In Ghana, National Pensions Regulatory Authority (NPRA)
guidelines
mandate that approximately 35% of pension fund assets be invested in bank money market instruments.

However, in practice:

  • Banks are not issuing true money market instruments
  • Instead, they are offering fixed deposits
  • These fixed deposits are priced far below prevailing Treasury bill rates

The consequence is
troubling:

  • Banks mobilize long-term pension funds at artificially
    low rates
  • They then reinvest these funds into
    Treasury bills and government
    securities
  • This results in risk-free arbitrage profits for
    banks
  • Meanwhile, SMEs, manufacturers, agribusinesses, and infrastructure projects
    struggle to access financing

In effect, pension
funds meant to support national development are being used to subsidize bank balance sheets, not to
grow the economy.

Why Banks Must Offer Rates above Treasury Bill Yields

If banks are required through
regulation, market discipline, or institutional investor pressure to offer fixed deposit and money market rates above
Treasury bill rates
, the structure of incentives would change
fundamentally.

  1. End of Easy Arbitrage

a.     
Banks can no longer profit simply by
recycling deposits into government securities.

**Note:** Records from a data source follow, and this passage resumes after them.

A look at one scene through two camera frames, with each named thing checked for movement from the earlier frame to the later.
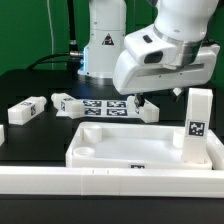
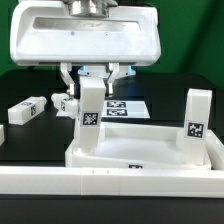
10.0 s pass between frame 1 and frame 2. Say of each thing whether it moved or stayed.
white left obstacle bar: stayed
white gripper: moved
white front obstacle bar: stayed
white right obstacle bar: stayed
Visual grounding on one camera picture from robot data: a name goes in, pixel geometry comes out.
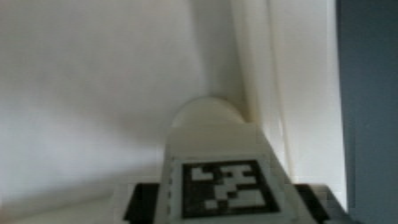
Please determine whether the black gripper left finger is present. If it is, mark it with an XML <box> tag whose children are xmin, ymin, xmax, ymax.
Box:
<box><xmin>123</xmin><ymin>183</ymin><xmax>161</xmax><ymax>224</ymax></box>

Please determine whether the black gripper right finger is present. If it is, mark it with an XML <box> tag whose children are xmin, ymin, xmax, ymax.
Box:
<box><xmin>296</xmin><ymin>183</ymin><xmax>345</xmax><ymax>224</ymax></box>

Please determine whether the white table leg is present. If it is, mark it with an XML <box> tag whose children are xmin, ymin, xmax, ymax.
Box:
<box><xmin>155</xmin><ymin>97</ymin><xmax>317</xmax><ymax>224</ymax></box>

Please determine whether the white square tabletop part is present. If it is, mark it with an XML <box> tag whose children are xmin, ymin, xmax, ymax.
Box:
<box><xmin>0</xmin><ymin>0</ymin><xmax>347</xmax><ymax>224</ymax></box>

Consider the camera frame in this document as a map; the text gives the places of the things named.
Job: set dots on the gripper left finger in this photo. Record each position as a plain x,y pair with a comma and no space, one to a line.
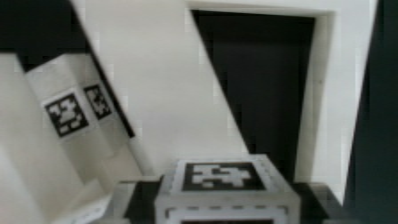
130,209

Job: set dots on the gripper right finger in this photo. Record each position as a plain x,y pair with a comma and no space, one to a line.
322,210

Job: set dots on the white tagged cube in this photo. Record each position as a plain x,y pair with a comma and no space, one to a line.
226,191

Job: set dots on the white chair back frame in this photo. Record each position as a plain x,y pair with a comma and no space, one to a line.
110,103

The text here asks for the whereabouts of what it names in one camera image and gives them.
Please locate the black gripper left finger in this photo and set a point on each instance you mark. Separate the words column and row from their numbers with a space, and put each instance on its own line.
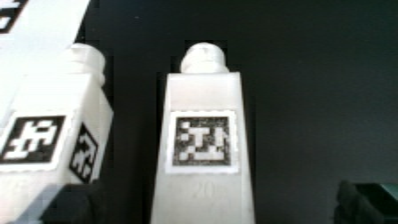
column 79, row 205

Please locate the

  1. Forced Reorientation Toward Productive Lending

a.     
To remain profitable, banks must
finance:

    1. SMEs
    2. Manufacturing
    3. Agribusiness
    4. Infrastructure
    5. Trade
      and export businesses
  1. Revival of Financial Intermediation

a.     
Banks return to their core function:
mobilizing savings and allocating capital efficiently.

  1. Job Creation and Economic Growth

a.     
Credit to productive sectors translates
directly into employment and income generation.

Policy Implications and the Way Forward

To correct the current
imbalance, the following actions are necessary:

  • Clear
    distinction between fixed deposits and money market instruments
  • Enforcement
    of risk-based pricing
    relative to Treasury bills
  • Stricter
    NPRA oversight
    on how pension funds are placed
    with banks
  • Encouragement
    of genuine bank-issued money market instruments
  • Incentives
    for SME and project financing

Fixed deposits remain a
valuable savings and investment instrument. However, when fixed deposit rates
are priced below the Treasury bill rate,
the financial system becomes distorted.

In Ghana, this
distortion has allowed banks to earn risk-free
profits on pension funds
, while the productive sectors of the economy
are aggressively searching for capital to expand, innovate, and create jobs.

Treasury bills are the base rate of the economy. Any
investment instrument that carries higher risk must be priced above the risk
free asset. When banks are compelled to do so, they will naturally shift away
from passive government lending and toward financing the real economy where
sustainable growth truly comes from in the economy.